Cat Werk Imprint – 7th February 2020

Christopher Nosnibor

‘Walk away… walk around it.’ On the page, the words are devoid of threat or menace. But delivered in a fractured, disembodied voice that carries a strange sense of madness, it takes on altogether different shades of unsettling uncanniness. Amidst creeping fear chords, clicking insectoid flickers and scrapes and scratches, the voice, childlike and compressed warps and twists, as through refracted through a temporal veil or a spiritual force-field of some description. It feels like a communiqué from the other side. The voice is that of celebrated modernist sculptor and Henry Moore contemporary Barbara Hepworth, and this is one of the early moments on Olivia Louvel’s latest release, a work which forms the basis of the artist’s Masters degree, in which she investigates the voice ‘from preservation to resounding, while taking further the voice of Hepworth into the physical space as a multi-speaker diffusion’.
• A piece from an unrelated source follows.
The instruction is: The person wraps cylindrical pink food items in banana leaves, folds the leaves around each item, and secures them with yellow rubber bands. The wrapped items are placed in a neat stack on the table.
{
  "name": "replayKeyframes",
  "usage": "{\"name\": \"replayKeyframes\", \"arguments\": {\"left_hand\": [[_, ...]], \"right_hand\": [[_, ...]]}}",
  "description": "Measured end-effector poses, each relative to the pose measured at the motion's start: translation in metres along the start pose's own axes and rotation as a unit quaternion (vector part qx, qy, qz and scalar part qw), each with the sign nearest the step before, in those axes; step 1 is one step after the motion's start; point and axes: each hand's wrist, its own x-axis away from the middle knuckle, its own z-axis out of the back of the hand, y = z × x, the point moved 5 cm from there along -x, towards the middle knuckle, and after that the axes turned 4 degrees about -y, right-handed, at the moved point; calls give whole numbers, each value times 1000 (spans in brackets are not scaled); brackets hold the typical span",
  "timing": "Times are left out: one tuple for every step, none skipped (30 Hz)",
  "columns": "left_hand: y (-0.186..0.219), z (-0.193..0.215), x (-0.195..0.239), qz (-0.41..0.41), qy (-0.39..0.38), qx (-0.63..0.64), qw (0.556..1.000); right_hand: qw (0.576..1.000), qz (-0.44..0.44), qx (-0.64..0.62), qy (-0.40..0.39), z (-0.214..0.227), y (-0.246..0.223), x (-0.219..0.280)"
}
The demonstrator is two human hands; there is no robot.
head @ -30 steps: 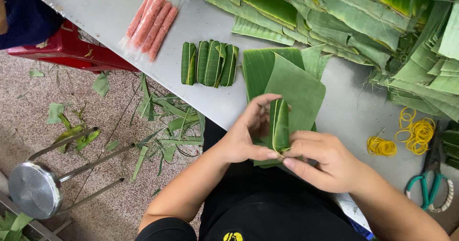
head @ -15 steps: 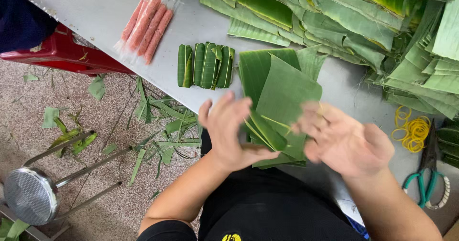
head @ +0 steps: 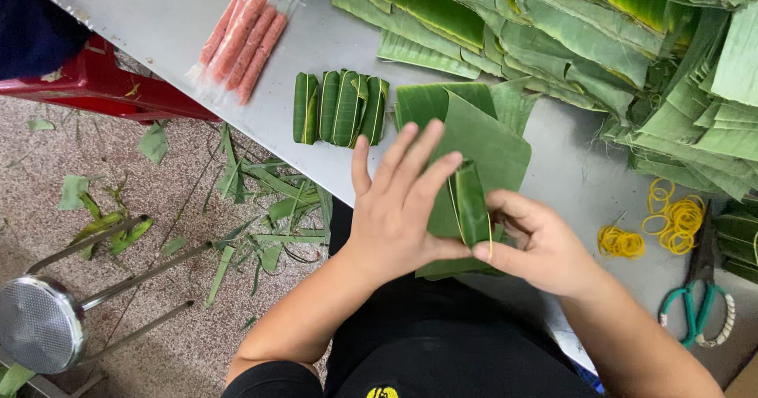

The source material is a 1961 recording of Barbara Hepworth’s voice, recorded by Hepworth herself in her studio in St Ives, the tape’s initial purpose was for a recorded talk with slides for the British Council, with an original duration of thirty-two minutes. Louvel’s resounding is of a similar duration, but instead of a linear narration which details the artist’s working methods, we get scrambled cut-up snippets which strangely still give a semblance of sense, reducing the extrapolations to the barest bones to give a sense of Hepworth’s creative processes and focus. But them, Willian Burroughs suggested that cutting up text (and for the purpose of this discussion, we’ll consider audio a form of text) reveals the truth, and while Hepworth’s talk isn’t brimming with political rhetoric and doublespeak, one feels that Louvel’s cut-up of her words does perhaps bring us closer to the heart of her meaning.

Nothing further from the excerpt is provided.